───── Supplied records ─────

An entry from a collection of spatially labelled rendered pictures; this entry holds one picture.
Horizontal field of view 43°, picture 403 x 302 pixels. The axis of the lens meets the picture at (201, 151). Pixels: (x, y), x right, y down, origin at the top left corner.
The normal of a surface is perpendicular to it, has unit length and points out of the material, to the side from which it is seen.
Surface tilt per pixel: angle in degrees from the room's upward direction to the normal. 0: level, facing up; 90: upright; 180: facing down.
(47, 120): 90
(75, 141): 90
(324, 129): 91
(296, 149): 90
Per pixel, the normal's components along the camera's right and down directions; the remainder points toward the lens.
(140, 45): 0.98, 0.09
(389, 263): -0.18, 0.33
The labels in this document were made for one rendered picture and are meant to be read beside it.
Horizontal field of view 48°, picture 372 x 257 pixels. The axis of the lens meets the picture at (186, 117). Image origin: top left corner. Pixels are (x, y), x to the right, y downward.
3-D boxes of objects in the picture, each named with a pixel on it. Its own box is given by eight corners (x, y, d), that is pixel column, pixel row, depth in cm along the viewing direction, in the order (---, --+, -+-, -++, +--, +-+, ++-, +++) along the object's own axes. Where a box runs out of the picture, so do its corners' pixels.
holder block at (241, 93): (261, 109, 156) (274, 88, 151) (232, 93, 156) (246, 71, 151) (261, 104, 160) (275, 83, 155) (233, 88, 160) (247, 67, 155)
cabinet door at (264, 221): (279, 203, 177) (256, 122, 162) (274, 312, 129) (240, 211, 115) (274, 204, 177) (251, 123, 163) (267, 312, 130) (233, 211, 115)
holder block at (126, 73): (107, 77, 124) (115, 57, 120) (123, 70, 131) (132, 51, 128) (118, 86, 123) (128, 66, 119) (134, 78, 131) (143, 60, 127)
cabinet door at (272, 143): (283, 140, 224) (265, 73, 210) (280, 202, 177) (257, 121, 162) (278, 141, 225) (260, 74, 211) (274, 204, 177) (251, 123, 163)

─────

*About this exercise:* Every line holding the string "block" should be copied here, so please find those lines in the data.

*Solution to the exercise:*
holder block at (241, 93): (261, 109, 156) (274, 88, 151) (232, 93, 156) (246, 71, 151) (261, 104, 160) (275, 83, 155) (233, 88, 160) (247, 67, 155)
holder block at (126, 73): (107, 77, 124) (115, 57, 120) (123, 70, 131) (132, 51, 128) (118, 86, 123) (128, 66, 119) (134, 78, 131) (143, 60, 127)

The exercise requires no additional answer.